In der Politik wird oft darüber debattiert, wie viel etwas kostet. Mir fehlt dann häufig der zweite Teil der Rechnung: nämlich die Kosten, die anfallen, wenn man stattdessen nichts tut. Und das sind hier 3,25 Milliarden Schweizer Franken. Pro Jahr! So viel Wohlstand geht uns verloren, weil Eltern wegen der fehlenden Kitafinanzierung auf Einkommen verzichten oder die berufliche Entwicklung verpassen und weil Kinder von frühkindlicher Bildung nicht profitieren können. Gestützt wird diese Zahl durch eine umfangreiche ökonomische Studie des unabhängigen Schweizer Wirtschaftsforschungsinstitut BAK Economics. Natürlich stellt sich dieser Effekt zum Teil erst über die Jahre ein. Aber das war bei keinem Infrastrukturvorhaben in der Vergangenheit anders.

3,25 Milliarden Franken an Wohlstandsverlust: Das ist der jährliche Preis von «weiter wie bisher». 

Diesen Mittwoch hat der Nationalrat die Chance, mit dem Gesetz über die familienergänzende Kinderbetreuung Bund und Kantone künftig an diesem Infrastrukturvorhaben zu beteiligen. Damit es sich für alle hier ausgebildeten Personen lohnt, erwerbstätig zu sein.
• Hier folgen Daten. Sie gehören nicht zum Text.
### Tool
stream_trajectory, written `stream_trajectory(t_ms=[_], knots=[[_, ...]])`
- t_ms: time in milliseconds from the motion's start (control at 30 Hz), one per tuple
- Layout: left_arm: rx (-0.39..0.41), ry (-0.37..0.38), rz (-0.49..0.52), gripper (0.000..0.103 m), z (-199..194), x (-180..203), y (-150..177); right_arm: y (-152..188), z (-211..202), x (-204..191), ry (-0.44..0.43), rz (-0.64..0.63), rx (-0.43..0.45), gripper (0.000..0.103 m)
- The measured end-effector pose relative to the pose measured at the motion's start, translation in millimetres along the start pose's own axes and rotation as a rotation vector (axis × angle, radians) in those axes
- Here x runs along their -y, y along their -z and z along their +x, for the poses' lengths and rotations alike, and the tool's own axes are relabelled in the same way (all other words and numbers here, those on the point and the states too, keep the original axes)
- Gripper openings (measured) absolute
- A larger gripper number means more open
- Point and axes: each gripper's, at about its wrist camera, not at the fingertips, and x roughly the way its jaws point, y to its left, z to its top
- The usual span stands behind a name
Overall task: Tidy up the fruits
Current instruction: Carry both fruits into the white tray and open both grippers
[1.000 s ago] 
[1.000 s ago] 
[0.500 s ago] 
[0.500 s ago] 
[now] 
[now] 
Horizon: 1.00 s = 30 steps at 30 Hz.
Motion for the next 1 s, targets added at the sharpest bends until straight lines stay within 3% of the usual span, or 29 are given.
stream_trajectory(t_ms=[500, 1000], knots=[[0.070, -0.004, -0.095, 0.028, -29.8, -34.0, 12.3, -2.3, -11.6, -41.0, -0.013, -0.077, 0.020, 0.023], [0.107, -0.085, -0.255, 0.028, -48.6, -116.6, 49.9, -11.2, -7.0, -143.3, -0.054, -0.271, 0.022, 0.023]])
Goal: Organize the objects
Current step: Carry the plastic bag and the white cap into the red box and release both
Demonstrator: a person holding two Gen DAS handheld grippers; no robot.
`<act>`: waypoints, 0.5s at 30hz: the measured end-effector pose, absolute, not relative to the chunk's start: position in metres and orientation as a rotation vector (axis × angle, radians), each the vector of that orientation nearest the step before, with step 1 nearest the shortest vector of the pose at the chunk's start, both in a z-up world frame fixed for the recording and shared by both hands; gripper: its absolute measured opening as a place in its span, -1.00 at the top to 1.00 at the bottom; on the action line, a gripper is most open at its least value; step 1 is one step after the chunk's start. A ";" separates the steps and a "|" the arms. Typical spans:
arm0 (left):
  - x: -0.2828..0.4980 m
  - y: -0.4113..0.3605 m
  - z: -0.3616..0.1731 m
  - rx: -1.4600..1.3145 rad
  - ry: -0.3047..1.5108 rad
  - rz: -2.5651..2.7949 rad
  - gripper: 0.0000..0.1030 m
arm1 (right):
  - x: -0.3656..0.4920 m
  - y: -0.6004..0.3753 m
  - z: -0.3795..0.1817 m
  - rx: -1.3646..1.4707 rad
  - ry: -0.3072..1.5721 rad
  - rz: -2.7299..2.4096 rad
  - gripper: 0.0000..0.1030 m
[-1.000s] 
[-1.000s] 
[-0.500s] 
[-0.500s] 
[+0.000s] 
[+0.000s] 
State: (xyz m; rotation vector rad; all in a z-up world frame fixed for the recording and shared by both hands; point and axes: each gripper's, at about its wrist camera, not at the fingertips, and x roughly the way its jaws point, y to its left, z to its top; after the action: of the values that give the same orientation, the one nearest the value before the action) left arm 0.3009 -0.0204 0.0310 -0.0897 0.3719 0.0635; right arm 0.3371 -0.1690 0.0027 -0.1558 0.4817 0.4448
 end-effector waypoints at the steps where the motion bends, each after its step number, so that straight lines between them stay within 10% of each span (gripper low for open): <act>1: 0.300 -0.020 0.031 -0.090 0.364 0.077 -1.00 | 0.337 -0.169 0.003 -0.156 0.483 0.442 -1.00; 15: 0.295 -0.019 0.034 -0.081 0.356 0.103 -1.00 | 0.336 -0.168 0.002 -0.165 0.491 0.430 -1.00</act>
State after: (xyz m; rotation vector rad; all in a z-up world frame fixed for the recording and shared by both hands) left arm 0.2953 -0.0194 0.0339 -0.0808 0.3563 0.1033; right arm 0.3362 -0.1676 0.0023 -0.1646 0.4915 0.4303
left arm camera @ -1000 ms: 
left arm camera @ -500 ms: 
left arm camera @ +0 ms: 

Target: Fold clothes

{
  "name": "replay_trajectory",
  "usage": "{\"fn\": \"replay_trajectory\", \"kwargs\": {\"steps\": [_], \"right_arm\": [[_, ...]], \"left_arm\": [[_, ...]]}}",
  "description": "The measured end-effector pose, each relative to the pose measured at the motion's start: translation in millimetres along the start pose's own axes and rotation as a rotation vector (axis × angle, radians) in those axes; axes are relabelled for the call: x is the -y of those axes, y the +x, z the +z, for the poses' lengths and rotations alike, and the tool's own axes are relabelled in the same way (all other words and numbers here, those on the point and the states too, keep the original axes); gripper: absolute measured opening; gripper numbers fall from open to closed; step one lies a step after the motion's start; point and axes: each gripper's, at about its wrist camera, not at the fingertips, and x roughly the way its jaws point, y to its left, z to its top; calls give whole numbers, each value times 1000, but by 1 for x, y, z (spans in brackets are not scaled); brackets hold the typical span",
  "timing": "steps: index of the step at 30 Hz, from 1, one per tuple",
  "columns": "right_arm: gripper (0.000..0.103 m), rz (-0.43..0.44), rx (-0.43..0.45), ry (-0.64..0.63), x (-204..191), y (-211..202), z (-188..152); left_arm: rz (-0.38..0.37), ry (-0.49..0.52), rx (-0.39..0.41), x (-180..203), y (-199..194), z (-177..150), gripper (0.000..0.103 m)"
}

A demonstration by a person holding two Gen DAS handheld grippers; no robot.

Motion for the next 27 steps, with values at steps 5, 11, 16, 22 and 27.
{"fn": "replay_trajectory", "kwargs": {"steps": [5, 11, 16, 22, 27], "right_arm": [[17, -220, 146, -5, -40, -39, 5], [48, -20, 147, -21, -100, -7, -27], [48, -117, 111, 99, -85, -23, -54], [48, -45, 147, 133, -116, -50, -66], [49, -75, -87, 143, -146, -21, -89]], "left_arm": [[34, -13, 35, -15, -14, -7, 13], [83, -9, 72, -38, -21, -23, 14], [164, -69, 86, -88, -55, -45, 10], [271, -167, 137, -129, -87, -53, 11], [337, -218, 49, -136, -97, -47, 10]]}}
Ein Meilenstein für die künftige Entwicklung der Schweiz. Zum Glück wurden früher weitsichtige Infrastrukturvorhaben umgesetzt. Auch dank Vorkämpfern aus der Wirtschaft wie Ihnen, geschätzter Valentin Vogt. Sie haben erkannt, dass Kindertagesstätten eine Schlüsselinfrastruktur der Zukunft sind. Sie sind ein Pionier.

Mit freundlichen Grüssen, Kathrin Bertschy

Diese Kolumne erschien am 28.02.2023 im Tages-Anzeiger.